Our city is facing a financial crisis of historic proportions, and an equally serious crisis in the confidence of San Diego residents that City Hall is capable of responding to this challenge.

When I ran for office last year, I told voters that significant structural reform was necessary to restore public trust and fiscal discipline.

Since then, we’ve made progress in requiring transparency and accountability, producing the long-awaited 2003 financial report, facing up truthfully to our employee pension and retiree health commitments, and starting the process of structural change that is so badly needed at City Hall.

But we still have a long way to go. My two charter reform measures on the November ballot, Propositions B and C, give me important tools I need to move the process of change forward.

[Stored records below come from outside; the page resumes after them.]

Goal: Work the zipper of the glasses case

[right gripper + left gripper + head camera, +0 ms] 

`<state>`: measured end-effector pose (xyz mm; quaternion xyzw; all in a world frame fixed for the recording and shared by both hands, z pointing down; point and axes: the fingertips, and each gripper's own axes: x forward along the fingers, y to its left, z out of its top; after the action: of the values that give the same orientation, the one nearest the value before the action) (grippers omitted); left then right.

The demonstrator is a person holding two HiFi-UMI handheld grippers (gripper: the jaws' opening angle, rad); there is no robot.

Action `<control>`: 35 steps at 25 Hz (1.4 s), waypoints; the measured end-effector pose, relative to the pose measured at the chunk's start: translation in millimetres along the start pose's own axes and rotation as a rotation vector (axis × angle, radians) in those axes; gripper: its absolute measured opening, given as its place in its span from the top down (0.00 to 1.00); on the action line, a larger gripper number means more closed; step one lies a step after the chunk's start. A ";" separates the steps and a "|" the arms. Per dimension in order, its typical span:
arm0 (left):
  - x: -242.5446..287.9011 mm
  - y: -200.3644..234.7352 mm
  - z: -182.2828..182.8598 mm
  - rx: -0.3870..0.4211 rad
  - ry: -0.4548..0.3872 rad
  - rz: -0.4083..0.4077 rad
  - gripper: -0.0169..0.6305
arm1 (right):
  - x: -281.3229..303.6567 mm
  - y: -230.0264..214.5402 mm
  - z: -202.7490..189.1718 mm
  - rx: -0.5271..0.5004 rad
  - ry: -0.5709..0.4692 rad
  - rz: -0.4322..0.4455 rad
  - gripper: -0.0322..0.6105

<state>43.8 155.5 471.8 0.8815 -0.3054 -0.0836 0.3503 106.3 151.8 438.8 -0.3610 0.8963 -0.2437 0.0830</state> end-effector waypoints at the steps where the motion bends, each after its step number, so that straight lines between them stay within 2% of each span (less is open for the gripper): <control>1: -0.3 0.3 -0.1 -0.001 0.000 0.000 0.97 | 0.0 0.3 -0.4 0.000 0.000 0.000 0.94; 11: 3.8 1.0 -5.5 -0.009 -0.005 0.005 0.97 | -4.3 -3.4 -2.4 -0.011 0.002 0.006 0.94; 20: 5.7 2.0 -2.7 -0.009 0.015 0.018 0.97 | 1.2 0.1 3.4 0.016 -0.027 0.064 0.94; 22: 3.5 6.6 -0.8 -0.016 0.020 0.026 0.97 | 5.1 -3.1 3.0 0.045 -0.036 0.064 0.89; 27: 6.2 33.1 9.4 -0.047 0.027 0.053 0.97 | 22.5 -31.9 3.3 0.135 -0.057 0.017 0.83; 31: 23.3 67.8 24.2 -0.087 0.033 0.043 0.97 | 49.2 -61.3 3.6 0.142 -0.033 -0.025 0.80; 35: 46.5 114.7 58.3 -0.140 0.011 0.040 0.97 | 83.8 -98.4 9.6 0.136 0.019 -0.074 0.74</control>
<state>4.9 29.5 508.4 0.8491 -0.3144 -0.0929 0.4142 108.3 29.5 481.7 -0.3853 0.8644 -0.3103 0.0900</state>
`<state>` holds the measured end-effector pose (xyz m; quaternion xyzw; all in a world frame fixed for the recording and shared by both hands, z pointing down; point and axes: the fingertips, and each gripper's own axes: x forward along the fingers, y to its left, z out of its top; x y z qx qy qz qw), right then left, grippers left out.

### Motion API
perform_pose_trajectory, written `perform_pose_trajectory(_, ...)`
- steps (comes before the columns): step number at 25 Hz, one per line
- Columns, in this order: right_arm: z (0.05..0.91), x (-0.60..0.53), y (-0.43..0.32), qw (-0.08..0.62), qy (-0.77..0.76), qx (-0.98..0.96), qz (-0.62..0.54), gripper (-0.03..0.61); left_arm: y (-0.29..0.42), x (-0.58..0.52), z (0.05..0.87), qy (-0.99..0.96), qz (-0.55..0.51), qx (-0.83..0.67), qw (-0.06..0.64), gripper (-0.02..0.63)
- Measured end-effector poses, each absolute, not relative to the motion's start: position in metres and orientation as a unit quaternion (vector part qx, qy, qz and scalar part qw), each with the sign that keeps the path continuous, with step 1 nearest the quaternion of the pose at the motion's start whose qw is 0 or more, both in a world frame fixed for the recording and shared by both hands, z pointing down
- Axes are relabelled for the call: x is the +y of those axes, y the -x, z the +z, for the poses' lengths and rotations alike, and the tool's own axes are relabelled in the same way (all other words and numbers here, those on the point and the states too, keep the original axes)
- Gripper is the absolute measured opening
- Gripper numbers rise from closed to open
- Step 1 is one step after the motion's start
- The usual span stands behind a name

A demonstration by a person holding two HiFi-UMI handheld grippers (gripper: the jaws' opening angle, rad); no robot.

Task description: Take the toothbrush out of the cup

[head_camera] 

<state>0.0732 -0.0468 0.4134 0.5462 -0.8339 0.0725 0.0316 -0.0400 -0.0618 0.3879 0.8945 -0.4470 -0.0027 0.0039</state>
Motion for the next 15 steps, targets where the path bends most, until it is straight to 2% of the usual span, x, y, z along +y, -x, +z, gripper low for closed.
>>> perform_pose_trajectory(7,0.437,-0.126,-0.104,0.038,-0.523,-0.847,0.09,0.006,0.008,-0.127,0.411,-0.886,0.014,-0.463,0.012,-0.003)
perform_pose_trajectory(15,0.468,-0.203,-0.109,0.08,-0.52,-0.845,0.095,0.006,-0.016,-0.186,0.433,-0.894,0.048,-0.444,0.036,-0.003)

Proposition B would require voter approval for increases in employee pension benefits, and would provide voters with an assessment of the cost and impact of any proposed benefit increase before they cast their votes.

It will once and for all end the back-room deals that got the city’s pension fund into trouble.


San Francisco Leads Way

A similar provision in San Francisco’s charter has kept that city from experiencing the pension under-funding crisis now plaguing San Diego and other California cities.

Proposition C would permit managed competition for appropriate city services. City departments would compete with qualified outside providers to determine the best, most efficient way to deliver targeted services.

Tough safeguards, including an independent review board, a transparent review process, and strict conflict-of-interest provisions, will protect the public interest.

Requirements for regular audits and performance reviews will provide much-needed accountability and ensure service levels are maintained or enhanced.


Ignore Red Herrings

Labor unions opposed to this reform have offered up bogus arguments regarding corruption and outsourcing of public safety. Both arguments are red herrings.

It was the city’s existing structure that produced a national spectacle of corruption and scandal. Proposition C replaces that with an open and honest process of competition with extensive safeguards.

As to public safety, I’ve unequivocally stated my intention to never allow outsourcing of services provided by sworn police officers or firefighters.

The city charter, council policy and the city attorney’s opinions all prohibit such outsourcing. But since the employee unions lack any substantive arguments against this reform, they’ve resorted to deceptive scare tactics, instead.

Voters have a chance on Nov. 7 to help make our city a national leader in reform, to make city government more accountable, and to take a giant step on the road to stabilizing our city’s finances by voting yes on Propositions B and C.


Jerry Sanders is the mayor of San Diego.